33. “My grace is sufficient for you, for power is made perfect in weakness.” 2 Corinthians 12:9
This is one of the most important verses for me to remember. God works with people who are broken and imperfect. I need to remember that God is the one with the power and my task is to depend on his power.
34. “I have been crucified with Christ so that it is no longer I who live, but Christ who lives within me.” Galatians 2:20-21
The atonement of Jesus’ cross is not merely substitutional. It is participatory. I am invited to be crucified, buried, and resurrected with Jesus. The cross and resurrection are the core of each Christian’s personal spiritual transformation.
35. “There is no longer Jew or Greek, there is no longer slave or free, there is no longer male and female; for all of you are one in Christ Jesus.” Galatians 3:28
Many Christians believe that God’s will for humanity is to create a hierarchical binary social order. At one time, this hierarchical social order was racial. Then it was gendered. Now it’s heteronormative. But none of that is what the kingdom of God looks like. Jesus shatters every binary that people use to order society.
36. “The fruit of the spirit is love, joy, peace, patience, kindness, generosity, faithfulness, gentleness, and self-control.” Galatians 5:22
The goal of Christian spirituality is to cultivate the fruit of the spirit through the power of the Holy Spirit. The reason we pursue lives of spiritual discipline is to gain love, joy, peace, patience, and all the rest of the fruit.
37. “For by grace you have been saved through faith, and this is not your own doing; it is the gift of God, not the result of works, so that no one may boast. For we are his poetry, created in Christ Jesus for good works.” Ephesians 2:8-10
This is a very important, simple formulation of the gospel. We are saved from meritocracy by trusting in the gift of God. Also the point is to become God’s poetry which is my translation of the Greek poiema from Ephesians 2:10.

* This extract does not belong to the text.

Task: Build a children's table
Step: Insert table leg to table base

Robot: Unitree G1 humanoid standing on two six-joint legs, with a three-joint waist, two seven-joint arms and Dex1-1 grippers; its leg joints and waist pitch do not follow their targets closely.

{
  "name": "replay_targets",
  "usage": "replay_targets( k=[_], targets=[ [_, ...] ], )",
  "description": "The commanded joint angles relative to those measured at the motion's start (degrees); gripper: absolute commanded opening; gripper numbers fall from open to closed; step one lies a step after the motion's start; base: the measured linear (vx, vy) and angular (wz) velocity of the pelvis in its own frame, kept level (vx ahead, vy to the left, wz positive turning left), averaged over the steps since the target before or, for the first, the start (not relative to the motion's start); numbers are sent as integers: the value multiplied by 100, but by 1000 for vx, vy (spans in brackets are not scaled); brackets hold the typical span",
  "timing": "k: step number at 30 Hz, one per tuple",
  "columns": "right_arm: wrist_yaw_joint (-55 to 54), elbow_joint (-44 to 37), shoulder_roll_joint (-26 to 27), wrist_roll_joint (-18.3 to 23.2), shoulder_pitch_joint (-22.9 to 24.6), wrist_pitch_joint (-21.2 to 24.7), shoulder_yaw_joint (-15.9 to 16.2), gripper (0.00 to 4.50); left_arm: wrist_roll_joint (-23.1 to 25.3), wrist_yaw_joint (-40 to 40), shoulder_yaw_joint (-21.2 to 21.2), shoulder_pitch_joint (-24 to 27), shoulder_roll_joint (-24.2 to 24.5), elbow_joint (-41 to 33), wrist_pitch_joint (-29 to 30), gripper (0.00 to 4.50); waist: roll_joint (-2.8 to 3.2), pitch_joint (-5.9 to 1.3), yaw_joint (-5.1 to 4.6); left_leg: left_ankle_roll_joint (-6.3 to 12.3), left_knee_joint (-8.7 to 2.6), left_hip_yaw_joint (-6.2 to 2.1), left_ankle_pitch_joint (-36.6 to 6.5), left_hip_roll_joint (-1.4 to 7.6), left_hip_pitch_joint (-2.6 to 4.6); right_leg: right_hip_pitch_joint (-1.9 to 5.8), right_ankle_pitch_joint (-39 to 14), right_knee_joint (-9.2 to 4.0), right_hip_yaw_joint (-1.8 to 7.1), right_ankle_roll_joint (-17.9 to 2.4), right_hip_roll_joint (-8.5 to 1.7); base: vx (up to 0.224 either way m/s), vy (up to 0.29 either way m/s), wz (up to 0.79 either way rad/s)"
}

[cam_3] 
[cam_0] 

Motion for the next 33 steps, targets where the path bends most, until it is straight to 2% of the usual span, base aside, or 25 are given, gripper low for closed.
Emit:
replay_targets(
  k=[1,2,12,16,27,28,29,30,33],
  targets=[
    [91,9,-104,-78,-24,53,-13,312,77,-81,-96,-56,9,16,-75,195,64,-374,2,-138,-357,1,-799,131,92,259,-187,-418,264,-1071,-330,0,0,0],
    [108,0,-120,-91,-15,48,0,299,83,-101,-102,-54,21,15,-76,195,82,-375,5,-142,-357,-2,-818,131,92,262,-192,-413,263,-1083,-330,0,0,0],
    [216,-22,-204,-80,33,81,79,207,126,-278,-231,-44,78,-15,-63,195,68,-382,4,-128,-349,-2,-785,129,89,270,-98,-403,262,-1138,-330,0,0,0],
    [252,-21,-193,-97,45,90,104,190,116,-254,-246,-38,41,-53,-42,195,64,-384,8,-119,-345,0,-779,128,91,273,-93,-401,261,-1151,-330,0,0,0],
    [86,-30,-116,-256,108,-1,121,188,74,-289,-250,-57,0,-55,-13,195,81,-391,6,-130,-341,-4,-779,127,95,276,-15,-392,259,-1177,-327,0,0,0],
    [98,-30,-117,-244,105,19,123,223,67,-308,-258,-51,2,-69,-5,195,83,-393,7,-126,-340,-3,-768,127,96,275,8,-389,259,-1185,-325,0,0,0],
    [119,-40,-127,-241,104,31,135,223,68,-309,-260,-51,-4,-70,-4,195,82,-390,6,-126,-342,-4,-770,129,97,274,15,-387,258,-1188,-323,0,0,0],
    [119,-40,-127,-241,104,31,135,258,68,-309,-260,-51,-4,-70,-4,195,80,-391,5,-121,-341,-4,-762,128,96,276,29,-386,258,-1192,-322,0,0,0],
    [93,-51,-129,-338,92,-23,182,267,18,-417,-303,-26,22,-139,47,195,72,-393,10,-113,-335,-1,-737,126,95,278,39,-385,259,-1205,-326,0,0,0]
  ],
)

38. “Thus he has given us, through these things, his precious and very great promises, so that through them you may escape from the corruption that is in the world because of lust, and may become participants of the divine nature.” 2 Peter 1:4
The Eastern Orthodox correctly structure their spirituality around the goal of theosis. The reason we need to be purified of worldly corruption is in order to participate in God’s divinity. We cannot be the sources of our own divinity, but we can be vessels of his divinity if we are properly aligned.
39. “God is light, and in him there is no darkness at all.” 1 John 1:5
This is a good verse for contemplating God’s innate truthfulness metaphorically. It’s not that he’s an angry judge who wants to hurt people. But he is light. What the spiritual life prepares us for is the spiritual equivalent of staring straight at the sun. God does not want to torture us, but his light will inherently be torture if we live in darkness.
40. “God is love, and those who abide in love abide in God and God abides in them.” 1 John 4:16
A basic litmus test of Christian theology is whether it results in love. If a community is Christian, it will abide in love. Though some Christians like to say that the world has a false understanding of love, love is not a nihilistically unknowable reality. What should distinguish Christians is our love towards others, especially those outside of our community.